I ran around the Touch Pool, checking the face of every kid that wasn’t Tim. I darted back into the room we’d just come from and then into the one beyond that. My mind was leaping over hurdles of mental arithmetic I didn’t have the formulas for. What was the average speed of a toddler? The surface area of the room? The percentage of children abducted from aquariums each year?

I swung into a dark hallway and nearly tripped over a blond head that came up to my knees.

“Tim! Oh my God. You scared me. Don’t ever, ever run off like that again.”

“Sorry,” he muttered. He didn’t look at me. His chubby cheeks smushed against a dark tank built into the wall. His hands splayed out on the glass like pale starfish. I knelt and squinted to make out the deep sea gloom.

There, in the corner, something fleshy and bulbous and pink peeked out of a cave. A bouquet of red tentacles blossomed from its base. It blinked at me, one black, empty eye that gave me the distinct feeling I wasn’t there.

“Tim, let’s go, honey. Come on.”

“No!”

“Yes.”

I peeled his hand away and gripped it in mine. He started to howl. His fingers left a sticky imprint on the glass. On the other side, like a row of white eyes, one of the tentacles peered at us.

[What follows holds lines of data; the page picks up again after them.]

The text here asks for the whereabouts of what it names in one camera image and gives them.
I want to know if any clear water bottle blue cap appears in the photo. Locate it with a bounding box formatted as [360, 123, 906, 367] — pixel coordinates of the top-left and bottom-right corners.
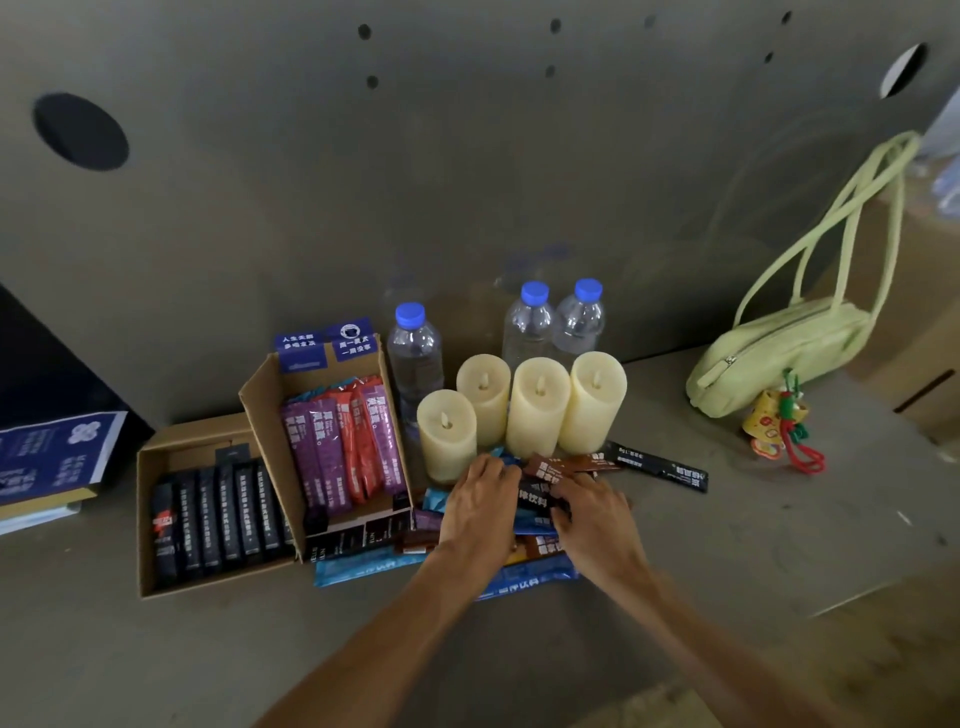
[386, 301, 445, 444]
[551, 277, 606, 370]
[501, 280, 561, 373]

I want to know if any low cardboard box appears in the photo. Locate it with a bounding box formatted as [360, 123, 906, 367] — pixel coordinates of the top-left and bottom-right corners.
[135, 411, 298, 600]

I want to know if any person's right forearm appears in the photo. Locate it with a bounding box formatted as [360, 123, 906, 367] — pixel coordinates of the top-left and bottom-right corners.
[592, 558, 852, 728]

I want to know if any person's right hand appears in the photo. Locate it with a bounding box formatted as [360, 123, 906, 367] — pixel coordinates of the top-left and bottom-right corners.
[550, 473, 651, 598]

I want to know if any row of black sachets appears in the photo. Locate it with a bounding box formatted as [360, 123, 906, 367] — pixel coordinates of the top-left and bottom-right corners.
[149, 460, 296, 591]

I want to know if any black white-print drink sachet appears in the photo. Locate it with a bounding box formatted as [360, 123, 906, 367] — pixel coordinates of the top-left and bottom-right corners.
[516, 480, 571, 516]

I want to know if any person's left forearm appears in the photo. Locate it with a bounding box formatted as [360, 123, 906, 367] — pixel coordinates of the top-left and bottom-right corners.
[255, 543, 513, 728]

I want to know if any pile of mixed drink sachets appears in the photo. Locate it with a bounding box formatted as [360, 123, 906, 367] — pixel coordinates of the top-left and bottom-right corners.
[303, 446, 624, 603]

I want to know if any blue printed flat box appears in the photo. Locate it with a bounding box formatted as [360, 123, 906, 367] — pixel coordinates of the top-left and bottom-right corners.
[0, 410, 129, 537]

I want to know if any yellow red bag charm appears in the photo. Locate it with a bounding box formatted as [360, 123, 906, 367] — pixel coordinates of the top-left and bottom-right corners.
[741, 368, 828, 477]

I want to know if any large brown cardboard carton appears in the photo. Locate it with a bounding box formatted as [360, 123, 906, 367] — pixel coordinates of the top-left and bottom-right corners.
[806, 191, 960, 445]

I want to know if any light green handbag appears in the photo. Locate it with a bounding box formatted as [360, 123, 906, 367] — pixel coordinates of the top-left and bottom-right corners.
[684, 130, 923, 420]

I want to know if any long black sachet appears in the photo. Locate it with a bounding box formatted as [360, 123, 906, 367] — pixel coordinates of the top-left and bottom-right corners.
[600, 441, 711, 495]

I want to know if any cream flameless pillar candle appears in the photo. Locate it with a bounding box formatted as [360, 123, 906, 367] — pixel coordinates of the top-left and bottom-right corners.
[558, 350, 629, 456]
[416, 388, 479, 486]
[505, 356, 573, 461]
[456, 353, 513, 452]

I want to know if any cardboard box with blue flaps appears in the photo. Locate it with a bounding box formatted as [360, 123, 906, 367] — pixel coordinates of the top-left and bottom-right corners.
[238, 318, 416, 561]

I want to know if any clear plastic bag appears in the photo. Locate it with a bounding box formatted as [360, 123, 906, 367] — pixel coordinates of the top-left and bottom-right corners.
[916, 86, 960, 220]

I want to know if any person's left hand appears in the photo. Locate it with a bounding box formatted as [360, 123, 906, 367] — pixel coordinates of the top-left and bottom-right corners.
[438, 453, 523, 576]

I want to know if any bundle of purple red sachets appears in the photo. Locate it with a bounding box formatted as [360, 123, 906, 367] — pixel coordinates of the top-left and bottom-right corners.
[280, 375, 407, 520]

Ignoring Tim’s cries, I dragged him away and out of the aquarium.

“It was fine,” I told Ian that night. “He wandered off at one point. I think he got bored.”

“Really?”

“Yeah. I don’t think we’ll go back.” I tried for a casual shrug. “He just wasn’t that into it.”

Ian opened his mouth like he wanted to ask more but Tim’s thin “Mommy!” carried down the hall, summoning me to tuck him in.

“Are we going to the aquarium tomorrow?” he asked.

“No, tomorrow is school, just a normal day.”

“Oh.” His tiny shoulders slumped.

“If you’d like, maybe we can go to the petting zoo this weekend,” I suggested. “It’s much more fun than a stuffy old aquarium.”

“Ok,” he replied, sounding pleased with this compromise. Good. Land animals. Those I could handle. I knelt to flick on the sailboat nightlight.

“Mommy?”

“Yeah?”

“How far away is the ocean?”

“Really far, bud.”

“Oh.”

“Why do you want to know?”

“My new friend told me I would like it there. That’s where he’s from. He said I should go back there too.”